The tail of the records, from the line containing "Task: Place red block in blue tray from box" through the final line, should be printed exactly and on its own.

DATA FOR THE TASK
☆ ☆ ☆ ☆ ☆ ☆ ☆

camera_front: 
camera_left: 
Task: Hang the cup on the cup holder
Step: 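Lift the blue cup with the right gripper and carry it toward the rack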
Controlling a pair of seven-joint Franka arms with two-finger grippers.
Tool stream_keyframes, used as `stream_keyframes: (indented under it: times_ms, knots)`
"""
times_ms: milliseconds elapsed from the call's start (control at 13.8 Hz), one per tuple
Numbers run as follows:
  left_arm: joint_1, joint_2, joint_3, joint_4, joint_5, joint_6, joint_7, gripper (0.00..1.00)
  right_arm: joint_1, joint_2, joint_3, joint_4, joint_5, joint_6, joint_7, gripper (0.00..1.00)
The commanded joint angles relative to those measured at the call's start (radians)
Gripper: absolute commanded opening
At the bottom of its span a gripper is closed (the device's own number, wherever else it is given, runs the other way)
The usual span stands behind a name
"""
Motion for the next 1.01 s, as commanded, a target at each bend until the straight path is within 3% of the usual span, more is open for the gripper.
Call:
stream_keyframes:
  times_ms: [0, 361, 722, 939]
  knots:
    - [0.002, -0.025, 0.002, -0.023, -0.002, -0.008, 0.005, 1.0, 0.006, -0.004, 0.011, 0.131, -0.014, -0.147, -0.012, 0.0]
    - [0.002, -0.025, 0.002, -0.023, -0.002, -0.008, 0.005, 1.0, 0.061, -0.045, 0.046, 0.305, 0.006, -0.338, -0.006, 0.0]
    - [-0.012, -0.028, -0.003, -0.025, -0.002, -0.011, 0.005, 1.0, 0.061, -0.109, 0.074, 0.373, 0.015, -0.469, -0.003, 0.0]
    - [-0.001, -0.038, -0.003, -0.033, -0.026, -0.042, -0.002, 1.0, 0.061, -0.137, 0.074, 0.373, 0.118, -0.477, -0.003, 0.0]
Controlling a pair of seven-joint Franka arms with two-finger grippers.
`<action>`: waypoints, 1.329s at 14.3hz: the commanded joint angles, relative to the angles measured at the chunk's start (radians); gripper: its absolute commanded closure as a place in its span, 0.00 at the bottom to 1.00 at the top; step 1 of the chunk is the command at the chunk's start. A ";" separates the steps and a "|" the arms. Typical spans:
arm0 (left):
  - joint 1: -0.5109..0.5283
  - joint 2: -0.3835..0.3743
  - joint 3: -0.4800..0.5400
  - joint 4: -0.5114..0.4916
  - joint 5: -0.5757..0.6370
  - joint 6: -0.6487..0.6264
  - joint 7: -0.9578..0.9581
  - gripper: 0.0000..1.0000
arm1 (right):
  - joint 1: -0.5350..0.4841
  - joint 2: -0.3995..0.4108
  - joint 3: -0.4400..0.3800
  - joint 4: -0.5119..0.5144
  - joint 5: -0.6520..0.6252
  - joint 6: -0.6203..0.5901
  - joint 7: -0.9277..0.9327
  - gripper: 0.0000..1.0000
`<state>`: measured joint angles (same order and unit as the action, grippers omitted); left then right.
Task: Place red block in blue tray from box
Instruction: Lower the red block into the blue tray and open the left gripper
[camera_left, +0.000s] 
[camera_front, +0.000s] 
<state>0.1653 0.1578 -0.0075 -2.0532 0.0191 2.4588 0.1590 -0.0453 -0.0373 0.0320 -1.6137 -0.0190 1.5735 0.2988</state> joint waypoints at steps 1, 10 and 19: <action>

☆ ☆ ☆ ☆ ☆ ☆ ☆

WRITTEN RESPONSE
Task: Place red block in blue tray from box
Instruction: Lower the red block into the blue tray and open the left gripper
[camera_left, +0.000s] 
[camera_front, +0.000s] 
<state>0.1653 0.1578 -0.0075 -2.0532 0.0191 2.4588 0.1590 -0.0453 -0.0373 0.0320 -1.6137 -0.0190 1.5735 0.2988</state> joint waypoints at steps 1, 10 and 19: <action>

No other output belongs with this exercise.